From the Department of Plastic Surgery, University of Texas Southwestern Medical Center.
Plast Reconstr Surg. 2023 Nov 1;152(5):791e-800e. doi: 10.1097/PRS.0000000000010379. Epub 2023 Mar 8.
Deep inferior epigastric perforator (DIEP) flaps are nuanced, multistep, complex procedures. Recent studies have hinted that operational flow can be a sensitive barometer for safety, efficiency, and overall outcomes. The authors critically assess the utility of implementing deliberate practice and process mapping as a research tool in the context of morbidity and operative time.
Co-surgeons at a university hospital implemented deliberate practice and performed two prospective process analysis studies evaluating critical steps in DIEP flap reconstruction. During the 9-month period (June of 2018 to February of 2019), the flap harvest and microsurgery steps were assessed. During the 8-month period (January to August of 2020), the analysis was expanded to encompass the entire operation. To evaluate the immediate and sustained impact of process analysis, 375 bilateral DIEP flap patients were divided into eight consecutive 9-month intervals completed before, during, and after the two studies. Using risk-adjusted multivariate regressions, morbidity and operative time were compared between groups.
Time intervals completed before the first study had comparable morbidity and operative time. During the first study, there was an immediate 83.8% ( P < 0.001) decreased risk in morbidity. Operative time during the second study decreased by 2.19 hours ( P < 0.001). Morbidity and operative time continued to decrease until the end of data collection [62.1% decreased risk in morbidity ( P = 0.023) and decreased operative time of 2.22 hours ( P < 0.001)].
Deliberate practice and process analysis are powerful tools. Implementation of these tools can generate immediate and sustained decreases in morbidity and operative time for patients undergoing procedures such as DIEP flap breast reconstruction.
CLINICAL QUESTION/LEVEL OF EVIDENCE: Therapeutic, III.
深部腹壁下动脉穿支皮瓣(DIEP)是一种精细、多步骤、复杂的手术。最近的研究表明,手术流程可以作为衡量安全性、效率和整体结果的敏感指标。作者批判性地评估了在发病率和手术时间方面实施刻意练习和流程映射作为研究工具的效用。
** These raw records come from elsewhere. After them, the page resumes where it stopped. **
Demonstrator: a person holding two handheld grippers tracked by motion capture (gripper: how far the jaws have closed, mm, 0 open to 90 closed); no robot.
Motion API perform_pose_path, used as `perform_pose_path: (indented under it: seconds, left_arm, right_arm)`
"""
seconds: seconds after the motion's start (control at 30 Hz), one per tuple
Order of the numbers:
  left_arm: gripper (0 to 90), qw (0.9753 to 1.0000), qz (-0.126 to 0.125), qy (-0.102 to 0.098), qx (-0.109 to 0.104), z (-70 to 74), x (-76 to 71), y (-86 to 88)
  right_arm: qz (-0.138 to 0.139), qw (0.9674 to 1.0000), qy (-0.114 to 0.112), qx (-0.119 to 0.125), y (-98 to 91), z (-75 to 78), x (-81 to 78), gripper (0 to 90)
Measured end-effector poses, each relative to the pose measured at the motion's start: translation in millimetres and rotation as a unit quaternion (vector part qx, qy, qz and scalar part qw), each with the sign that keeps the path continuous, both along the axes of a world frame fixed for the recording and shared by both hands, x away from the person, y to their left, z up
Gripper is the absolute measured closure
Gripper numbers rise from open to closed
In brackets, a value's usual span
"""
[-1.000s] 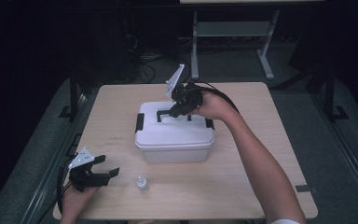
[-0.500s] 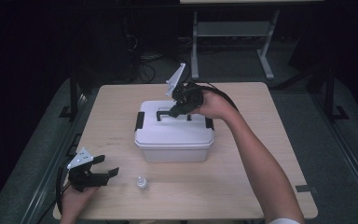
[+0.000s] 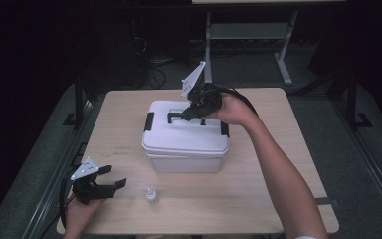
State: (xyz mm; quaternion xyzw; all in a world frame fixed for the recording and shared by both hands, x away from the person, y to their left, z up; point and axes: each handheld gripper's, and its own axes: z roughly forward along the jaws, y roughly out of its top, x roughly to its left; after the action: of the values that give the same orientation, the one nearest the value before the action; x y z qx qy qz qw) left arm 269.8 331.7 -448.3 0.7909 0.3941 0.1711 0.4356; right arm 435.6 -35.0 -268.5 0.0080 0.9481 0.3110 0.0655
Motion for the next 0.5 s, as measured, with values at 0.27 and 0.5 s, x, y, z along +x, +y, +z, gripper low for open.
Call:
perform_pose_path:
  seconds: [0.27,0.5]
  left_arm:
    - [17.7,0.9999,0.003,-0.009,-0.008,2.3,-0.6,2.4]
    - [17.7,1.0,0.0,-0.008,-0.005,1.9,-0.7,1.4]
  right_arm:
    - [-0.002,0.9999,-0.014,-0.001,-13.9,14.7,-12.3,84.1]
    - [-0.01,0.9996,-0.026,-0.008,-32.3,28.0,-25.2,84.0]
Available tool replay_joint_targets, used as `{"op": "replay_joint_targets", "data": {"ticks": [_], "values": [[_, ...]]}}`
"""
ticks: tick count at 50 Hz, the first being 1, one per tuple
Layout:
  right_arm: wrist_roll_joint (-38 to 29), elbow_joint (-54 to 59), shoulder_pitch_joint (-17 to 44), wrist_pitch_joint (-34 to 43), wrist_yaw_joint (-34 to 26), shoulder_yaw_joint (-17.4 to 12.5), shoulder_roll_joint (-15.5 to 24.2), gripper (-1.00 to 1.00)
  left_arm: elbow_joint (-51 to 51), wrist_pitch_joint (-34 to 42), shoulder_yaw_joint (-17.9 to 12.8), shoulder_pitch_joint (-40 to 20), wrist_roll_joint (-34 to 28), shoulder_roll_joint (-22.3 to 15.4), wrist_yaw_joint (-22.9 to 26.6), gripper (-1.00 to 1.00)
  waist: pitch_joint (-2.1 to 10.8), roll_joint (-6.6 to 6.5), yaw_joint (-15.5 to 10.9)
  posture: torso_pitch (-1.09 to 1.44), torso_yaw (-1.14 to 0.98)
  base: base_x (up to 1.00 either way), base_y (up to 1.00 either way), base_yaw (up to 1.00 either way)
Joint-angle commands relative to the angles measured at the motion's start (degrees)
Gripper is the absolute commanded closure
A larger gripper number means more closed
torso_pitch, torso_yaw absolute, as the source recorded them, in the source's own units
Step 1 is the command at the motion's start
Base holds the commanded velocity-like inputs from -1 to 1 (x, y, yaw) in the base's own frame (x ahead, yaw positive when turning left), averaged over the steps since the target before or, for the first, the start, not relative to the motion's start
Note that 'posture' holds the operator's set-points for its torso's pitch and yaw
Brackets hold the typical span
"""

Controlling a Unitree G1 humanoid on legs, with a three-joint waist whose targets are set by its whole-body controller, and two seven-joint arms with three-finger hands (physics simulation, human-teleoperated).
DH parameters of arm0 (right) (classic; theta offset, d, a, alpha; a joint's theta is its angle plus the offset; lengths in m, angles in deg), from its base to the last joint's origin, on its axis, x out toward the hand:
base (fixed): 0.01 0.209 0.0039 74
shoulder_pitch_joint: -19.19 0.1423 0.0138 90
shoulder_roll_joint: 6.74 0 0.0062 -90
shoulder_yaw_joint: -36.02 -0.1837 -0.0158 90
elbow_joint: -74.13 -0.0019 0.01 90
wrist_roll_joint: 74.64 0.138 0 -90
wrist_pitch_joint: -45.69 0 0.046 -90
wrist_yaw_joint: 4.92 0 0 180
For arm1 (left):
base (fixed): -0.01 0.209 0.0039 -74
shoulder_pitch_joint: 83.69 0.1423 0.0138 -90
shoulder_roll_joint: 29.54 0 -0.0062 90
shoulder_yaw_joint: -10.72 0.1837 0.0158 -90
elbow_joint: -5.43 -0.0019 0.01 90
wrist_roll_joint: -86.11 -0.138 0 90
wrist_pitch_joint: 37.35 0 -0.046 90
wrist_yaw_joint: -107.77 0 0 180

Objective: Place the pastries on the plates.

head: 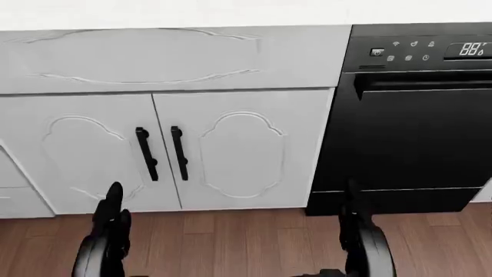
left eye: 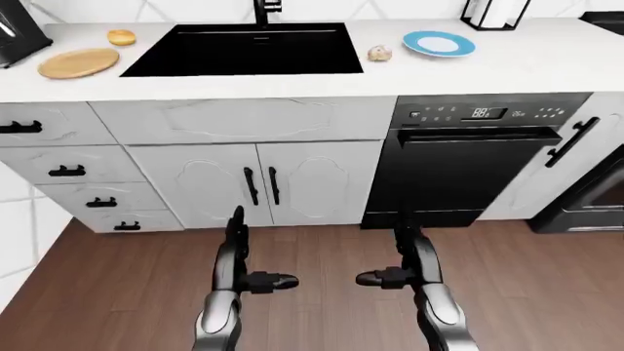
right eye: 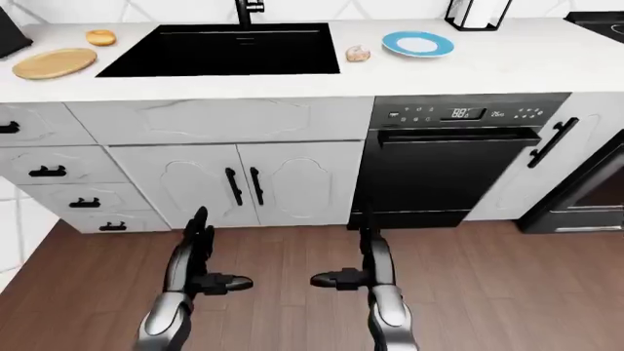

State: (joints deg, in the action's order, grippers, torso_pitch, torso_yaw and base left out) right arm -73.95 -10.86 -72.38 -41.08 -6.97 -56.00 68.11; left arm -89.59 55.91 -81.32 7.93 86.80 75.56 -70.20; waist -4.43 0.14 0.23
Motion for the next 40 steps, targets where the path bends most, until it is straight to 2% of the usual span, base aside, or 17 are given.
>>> {"op": "replay_joint_targets", "data": {"ticks": [1, 3, 5, 7, 8, 13, 18, 24, 25, 26, 27, 30, 34, 37, 38, 39, 40], "values": [[0.4, -8.8, 2.1, -0.1, 0.3, 0.1, 0.2, -1.0, 6.6, -2.0, 0.6, -2.6, -1.0, -0.9, 0.8, -1.0, 0.05, 0.45, 0.1, 0.0, 0.0, 0.0, 0.0, 0.0], [0.4, -10.7, 3.0, 1.9, 0.6, 0.0, 0.2, -1.0, 8.2, -0.5, 0.4, -2.7, -2.0, -0.9, 1.0, -1.0, 3.68, 0.06, -0.4, 0.0, 0.0, 0.0, 0.0, 0.0], [0.2, -11.7, 3.6, 3.0, 0.4, 0.2, 0.2, -1.0, 10.4, 1.0, 0.4, -2.8, -2.4, -1.0, 1.6, -1.0, 1.11, 0.37, -0.4, 0.0, 0.0, 0.0, 0.0, 0.0], [0.0, -13.1, 4.4, 4.3, 0.4, 0.1, 0.5, -1.0, 12.5, 3.2, 0.5, -3.3, -2.8, -1.1, 2.3, -1.0, 3.9, 0.42, -0.4, 0.0, 0.0, 0.0, 0.0, 0.0], [-0.1, -14.1, 4.9, 5.2, 0.5, -0.2, 0.6, -1.0, 14.1, 4.9, 0.2, -4.1, -2.7, -1.1, 2.3, -1.0, 4.22, 0.42, -0.4, 0.0, 0.0, 0.0, 0.0, 0.0], [-0.1, -20.9, 7.4, 11.2, 0.6, -1.2, 1.4, -1.0, 16.8, 10.2, -1.2, -9.4, -3.4, -2.1, 2.7, -1.0, 4.82, 0.34, -0.6, 0.0, 0.0, 0.0, 0.0, 0.0], [0.5, -28.3, 15.7, 20.9, 0.3, -4.2, 4.4, -1.0, 18.6, 16.8, -3.0, -19.6, -2.9, -4.4, 2.8, -1.0, 5.21, 0.28, -0.6, 0.0, 0.0, 0.0, 0.0, 0.0], [1.3, -31.9, 23.6, 28.7, -0.4, -5.8, 7.4, -1.0, 13.9, 18.1, -4.4, -31.1, -2.0, -7.6, 2.3, -1.0, 5.24, 0.42, -0.7, 0.0, 0.0, 0.0, 0.0, 0.0], [1.4, -32.3, 24.6, 29.6, -0.4, -6.0, 7.9, -1.0, 13.2, 18.5, -4.5, -32.6, -1.7, -8.0, 2.2, -1.0, 6.69, 0.3, -0.8, 0.0, 0.0, 0.25, -0.29, 0.0], [2.1, -32.4, 26.2, 30.5, 0.1, -6.9, 8.1, -1.0, 12.4, 18.4, -4.5, -33.8, -1.8, -8.3, 1.8, -1.0, 4.54, -0.53, -0.9, 0.0, 0.0, 0.36, -0.45, 0.0], [2.1, -32.2, 27.2, 30.9, 0.1, -6.8, 8.8, -1.0, 12.9, 18.7, -4.4, -34.5, -1.4, -8.5, 2.1, -1.0, 2.93, -2.04, -0.8, 0.0, 0.0, 0.36, -0.46, 0.0], [2.9, -32.7, 30.0, 33.0, 0.7, -7.4, 9.9, -1.0, 14.7, 20.4, -4.6, -35.5, -0.8, -9.0, 1.5, -1.0, 3.59, -3.07, -1.2, 0.0, 0.0, 0.39, -0.56, 0.0], [3.8, -31.5, 34.2, 33.1, 2.5, -8.2, 11.4, -1.0, 14.7, 20.1, -5.3, -37.4, -0.1, -9.9, 0.5, -1.0, 3.37, -1.86, -2.2, 0.0, 0.0, 0.39, -0.56, 0.0], [5.0, -31.0, 36.8, 33.8, 3.8, -8.4, 12.2, -1.0, 14.4, 20.1, -5.3, -38.3, -0.1, -10.2, -0.3, -1.0, 3.36, 0.25, -3.0, 0.0, 0.0, 0.39, -0.55, 0.0], [4.9, -30.8, 36.7, 33.5, 4.0, -7.8, 12.2, -1.0, 14.8, 19.9, -5.2, -38.2, 0.0, -10.0, -0.6, -1.0, 3.46, 1.39, -3.1, 0.0, 0.0, 0.38, -0.55, 0.0], [4.9, -30.5, 36.7, 33.1, 4.1, -7.4, 12.1, -1.0, 15.2, 20.1, -5.1, -37.9, 0.0, -10.0, -0.8, -1.0, 3.98, 3.29, -3.1, 0.0, 0.0, 0.4, -0.55, 0.0], [4.8, -30.4, 36.7, 33.1, 4.1, -7.2, 12.1, -1.0, 15.3, 20.2, -5.3, -38.0, 0.2, -9.9, -1.1, -1.0, 4.66, 6.34, -2.7, 0.0, 0.0, 0.38, -0.55, 0.0]]}}
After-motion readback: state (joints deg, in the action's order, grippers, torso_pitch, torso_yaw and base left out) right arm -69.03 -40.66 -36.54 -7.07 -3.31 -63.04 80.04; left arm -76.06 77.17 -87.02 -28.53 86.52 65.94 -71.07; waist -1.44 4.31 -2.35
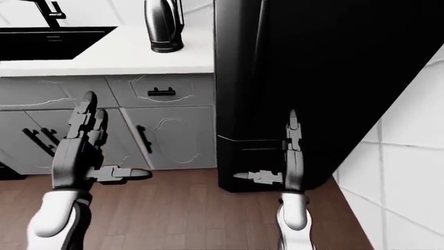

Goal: Press down the lever to turn on the electric kettle.

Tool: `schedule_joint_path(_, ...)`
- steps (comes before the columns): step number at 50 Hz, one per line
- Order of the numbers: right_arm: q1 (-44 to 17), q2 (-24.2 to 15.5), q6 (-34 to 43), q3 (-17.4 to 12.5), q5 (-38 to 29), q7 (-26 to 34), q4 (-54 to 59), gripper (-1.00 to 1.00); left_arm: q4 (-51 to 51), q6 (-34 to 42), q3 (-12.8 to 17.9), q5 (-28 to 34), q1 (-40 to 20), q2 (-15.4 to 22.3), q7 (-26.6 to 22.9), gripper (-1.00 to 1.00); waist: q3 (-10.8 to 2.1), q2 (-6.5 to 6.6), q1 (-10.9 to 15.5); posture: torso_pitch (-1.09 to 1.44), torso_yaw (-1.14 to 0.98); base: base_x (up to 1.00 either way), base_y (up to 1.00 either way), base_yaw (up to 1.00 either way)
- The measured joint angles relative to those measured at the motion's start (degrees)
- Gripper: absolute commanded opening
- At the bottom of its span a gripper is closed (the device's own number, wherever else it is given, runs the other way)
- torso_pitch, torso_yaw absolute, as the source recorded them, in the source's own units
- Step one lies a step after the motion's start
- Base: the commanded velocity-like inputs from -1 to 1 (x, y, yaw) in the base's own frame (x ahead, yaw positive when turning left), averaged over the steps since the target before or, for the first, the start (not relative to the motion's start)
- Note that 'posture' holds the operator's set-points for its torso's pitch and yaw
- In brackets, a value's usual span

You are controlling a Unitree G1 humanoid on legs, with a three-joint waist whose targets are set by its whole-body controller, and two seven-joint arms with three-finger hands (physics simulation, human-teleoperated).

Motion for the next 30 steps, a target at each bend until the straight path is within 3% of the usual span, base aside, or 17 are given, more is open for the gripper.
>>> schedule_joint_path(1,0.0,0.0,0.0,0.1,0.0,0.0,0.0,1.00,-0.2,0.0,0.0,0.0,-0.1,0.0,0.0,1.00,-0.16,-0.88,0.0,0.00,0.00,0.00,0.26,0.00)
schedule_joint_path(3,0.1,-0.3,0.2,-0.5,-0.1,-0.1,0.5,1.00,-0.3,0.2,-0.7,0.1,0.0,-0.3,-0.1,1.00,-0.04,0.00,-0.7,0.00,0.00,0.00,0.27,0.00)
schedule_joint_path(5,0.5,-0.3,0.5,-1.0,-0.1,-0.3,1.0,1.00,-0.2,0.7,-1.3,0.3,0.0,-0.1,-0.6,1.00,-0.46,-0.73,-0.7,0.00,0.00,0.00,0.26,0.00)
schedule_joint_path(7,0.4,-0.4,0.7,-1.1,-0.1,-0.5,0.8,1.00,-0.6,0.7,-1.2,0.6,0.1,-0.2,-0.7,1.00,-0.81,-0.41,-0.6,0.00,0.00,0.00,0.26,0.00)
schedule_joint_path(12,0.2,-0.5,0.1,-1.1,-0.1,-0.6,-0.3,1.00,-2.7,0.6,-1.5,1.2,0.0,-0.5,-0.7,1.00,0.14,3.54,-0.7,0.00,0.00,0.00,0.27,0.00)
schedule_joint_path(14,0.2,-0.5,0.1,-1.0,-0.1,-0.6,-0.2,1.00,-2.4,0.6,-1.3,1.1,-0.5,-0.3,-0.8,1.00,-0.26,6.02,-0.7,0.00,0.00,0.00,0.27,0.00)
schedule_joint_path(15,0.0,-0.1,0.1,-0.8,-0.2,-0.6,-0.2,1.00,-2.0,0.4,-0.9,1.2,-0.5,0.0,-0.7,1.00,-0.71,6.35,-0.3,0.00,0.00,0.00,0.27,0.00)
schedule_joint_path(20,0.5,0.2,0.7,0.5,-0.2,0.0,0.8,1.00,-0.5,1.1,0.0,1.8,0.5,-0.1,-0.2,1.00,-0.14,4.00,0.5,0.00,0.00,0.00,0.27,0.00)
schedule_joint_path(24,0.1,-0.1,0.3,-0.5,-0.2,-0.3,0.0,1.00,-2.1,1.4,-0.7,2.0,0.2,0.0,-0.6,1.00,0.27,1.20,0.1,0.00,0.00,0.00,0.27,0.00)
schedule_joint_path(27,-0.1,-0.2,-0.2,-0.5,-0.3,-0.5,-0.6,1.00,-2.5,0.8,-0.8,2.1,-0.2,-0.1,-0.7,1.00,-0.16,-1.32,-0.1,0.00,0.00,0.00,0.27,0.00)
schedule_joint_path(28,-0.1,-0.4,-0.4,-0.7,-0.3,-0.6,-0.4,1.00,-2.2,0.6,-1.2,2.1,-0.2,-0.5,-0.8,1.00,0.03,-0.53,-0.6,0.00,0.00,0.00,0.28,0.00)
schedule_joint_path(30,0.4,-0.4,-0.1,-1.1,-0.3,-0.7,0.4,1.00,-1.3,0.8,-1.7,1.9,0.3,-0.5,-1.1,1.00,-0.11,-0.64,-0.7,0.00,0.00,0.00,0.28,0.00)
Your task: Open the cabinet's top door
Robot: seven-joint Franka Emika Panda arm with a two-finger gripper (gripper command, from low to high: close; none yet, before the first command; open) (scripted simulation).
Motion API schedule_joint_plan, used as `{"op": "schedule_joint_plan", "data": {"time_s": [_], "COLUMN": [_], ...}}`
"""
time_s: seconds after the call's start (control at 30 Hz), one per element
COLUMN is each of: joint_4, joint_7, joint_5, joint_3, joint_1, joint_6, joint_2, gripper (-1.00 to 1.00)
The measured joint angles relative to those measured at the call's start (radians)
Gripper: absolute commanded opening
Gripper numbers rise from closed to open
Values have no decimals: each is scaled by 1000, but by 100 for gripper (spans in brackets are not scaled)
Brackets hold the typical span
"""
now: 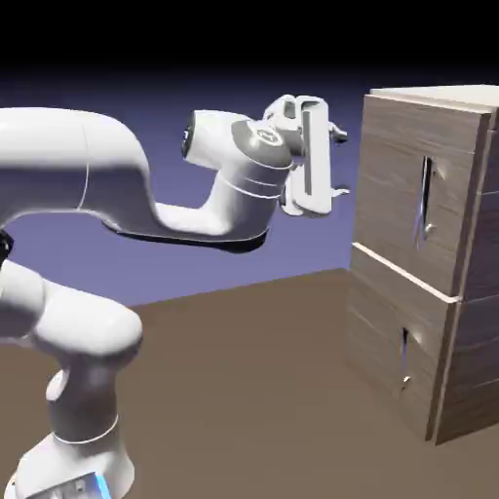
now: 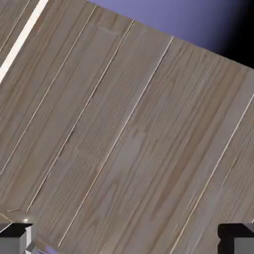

在一家大学医院,共同手术者实施了刻意练习,并进行了两项前瞻性流程分析研究,评估了 DIEP 皮瓣重建的关键步骤。在 9 个月的时间(2018 年 6 月至 2019 年 2 月)内,评估了皮瓣采集和显微外科步骤。在 8 个月的时间(2020 年 1 月至 8 月)内,分析扩展到涵盖整个手术。为了评估流程分析的即时和持续影响,将 375 例双侧 DIEP 皮瓣患者分为在两项研究之前、期间和之后完成的连续 8 个 9 个月的间隔。使用风险调整后的多元回归,比较组间发病率和手术时间。
在第一次研究之前完成的时间间隔,发病率和手术时间相当。在第一次研究期间,发病率的风险降低了 83.8%(P < 0.001)。第二次研究期间的手术时间减少了 2.19 小时(P < 0.001)。发病率和手术时间持续下降,直到数据收集结束[发病率风险降低 62.1%(P = 0.023)和手术时间减少 2.22 小时(P < 0.001)]。
刻意练习和流程分析是强大的工具。这些工具的实施可以为接受 DIEP 皮瓣乳房重建等手术的患者带来即时和持续的发病率和手术时间降低。
临床问题/证据水平:治疗性,III 级。